Work item: Write out each line of the material below exactly as given.

Given information:
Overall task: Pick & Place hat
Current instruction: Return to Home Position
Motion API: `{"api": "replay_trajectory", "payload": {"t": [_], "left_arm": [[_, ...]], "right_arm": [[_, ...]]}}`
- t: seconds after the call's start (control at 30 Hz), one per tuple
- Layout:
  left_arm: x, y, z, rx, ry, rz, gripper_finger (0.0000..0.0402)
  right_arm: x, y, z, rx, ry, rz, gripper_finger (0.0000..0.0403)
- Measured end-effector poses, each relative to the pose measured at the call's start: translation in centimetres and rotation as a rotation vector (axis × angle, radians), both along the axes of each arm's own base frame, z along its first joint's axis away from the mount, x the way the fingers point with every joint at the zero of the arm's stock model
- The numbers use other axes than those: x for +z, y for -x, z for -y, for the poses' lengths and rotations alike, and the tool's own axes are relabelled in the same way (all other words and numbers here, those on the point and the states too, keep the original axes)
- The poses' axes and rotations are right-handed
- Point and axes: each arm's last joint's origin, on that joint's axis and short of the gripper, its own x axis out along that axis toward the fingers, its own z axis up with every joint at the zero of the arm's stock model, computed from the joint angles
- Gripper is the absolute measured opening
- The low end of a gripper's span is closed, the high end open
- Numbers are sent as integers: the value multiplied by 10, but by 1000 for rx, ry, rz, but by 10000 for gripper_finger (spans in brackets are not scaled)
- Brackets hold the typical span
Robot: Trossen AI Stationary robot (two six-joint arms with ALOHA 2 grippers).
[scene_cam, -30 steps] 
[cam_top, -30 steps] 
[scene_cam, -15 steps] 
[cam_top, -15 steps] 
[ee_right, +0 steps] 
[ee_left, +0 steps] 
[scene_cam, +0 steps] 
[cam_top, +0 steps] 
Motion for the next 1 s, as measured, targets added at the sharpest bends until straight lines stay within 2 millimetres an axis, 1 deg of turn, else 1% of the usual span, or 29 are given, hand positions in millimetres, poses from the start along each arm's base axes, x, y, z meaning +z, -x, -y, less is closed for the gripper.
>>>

Result of the task:
Overall task: Pick & Place hat
Current instruction: Return to Home Position
Motion API: `{"api": "replay_trajectory", "payload": {"t": [_], "left_arm": [[_, ...]], "right_arm": [[_, ...]]}}`
- t: seconds after the call's start (control at 30 Hz), one per tuple
- Layout:
  left_arm: x, y, z, rx, ry, rz, gripper_finger (0.0000..0.0402)
  right_arm: x, y, z, rx, ry, rz, gripper_finger (0.0000..0.0403)
- Measured end-effector poses, each relative to the pose measured at the call's start: translation in centimetres and rotation as a rotation vector (axis × angle, radians), both along the axes of each arm's own base frame, z along its first joint's axis away from the mount, x the way the fingers point with every joint at the zero of the arm's stock model
- The numbers use other axes than those: x for +z, y for -x, z for -y, for the poses' lengths and rotations alike, and the tool's own axes are relabelled in the same way (all other words and numbers here, those on the point and the states too, keep the original axes)
- The poses' axes and rotations are right-handed
- Point and axes: each arm's last joint's origin, on that joint's axis and short of the gripper, its own x axis out along that axis toward the fingers, its own z axis up with every joint at the zero of the arm's stock model, computed from the joint angles
- Gripper is the absolute measured opening
- The low end of a gripper's span is closed, the high end open
- Numbers are sent as integers: the value multiplied by 10, but by 1000 for rx, ry, rz, but by 10000 for gripper_finger (spans in brackets are not scaled)
- Brackets hold the typical span
Robot: Trossen AI Stationary robot (two six-joint arms with ALOHA 2 grippers).
[scene_cam, -30 steps] 
[cam_top, -30 steps] 
[scene_cam, -15 steps] 
[cam_top, -15 steps] 
[ee_right, +0 steps] 
[ee_left, +0 steps] 
[scene_cam, +0 steps] 
[cam_top, +0 steps] 
Motion for the next 1 s, as measured, targets added at the sharpest bends until straight lines stay within 2 millimetres an axis, 1 deg of turn, else 1% of the usual span, or 29 are given, hand positions in millimetres, poses from the start along each arm's base axes, x, y, z meaning +z, -x, -y, less is closed for the gripper.
>>>

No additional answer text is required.